-- Given data follows --

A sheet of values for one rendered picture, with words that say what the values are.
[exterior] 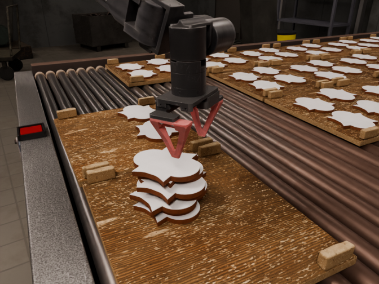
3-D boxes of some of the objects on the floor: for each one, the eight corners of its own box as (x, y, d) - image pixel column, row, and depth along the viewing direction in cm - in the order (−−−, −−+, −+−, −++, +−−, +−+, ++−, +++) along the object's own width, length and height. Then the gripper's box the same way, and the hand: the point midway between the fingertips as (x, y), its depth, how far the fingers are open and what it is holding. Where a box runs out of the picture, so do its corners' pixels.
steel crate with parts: (120, 41, 811) (117, 9, 777) (136, 48, 736) (133, 12, 702) (74, 46, 757) (68, 10, 723) (86, 53, 682) (80, 14, 648)
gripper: (190, 49, 58) (191, 128, 65) (144, 65, 47) (150, 159, 54) (225, 52, 55) (223, 134, 62) (184, 70, 44) (186, 168, 51)
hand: (189, 141), depth 58 cm, fingers open, 9 cm apart

-- Given data concluded --

# What to work on:
Copy every line of the data that carries the word "picture".

# Output of the task:
A sheet of values for one rendered picture, with words that say what the values are.
3-D boxes of some of the objects on the floor: for each one, the eight corners of its own box as (x, y, d) - image pixel column, row, and depth along the viewing direction in cm - in the order (−−−, −−+, −+−, −++, +−−, +−+, ++−, +++) along the object's own width, length and height. Then the gripper's box the same way, and the hand: the point midway between the fingertips as (x, y), its depth, how far the fingers are open and what it is holding. Where a box runs out of the picture, so do its corners' pixels.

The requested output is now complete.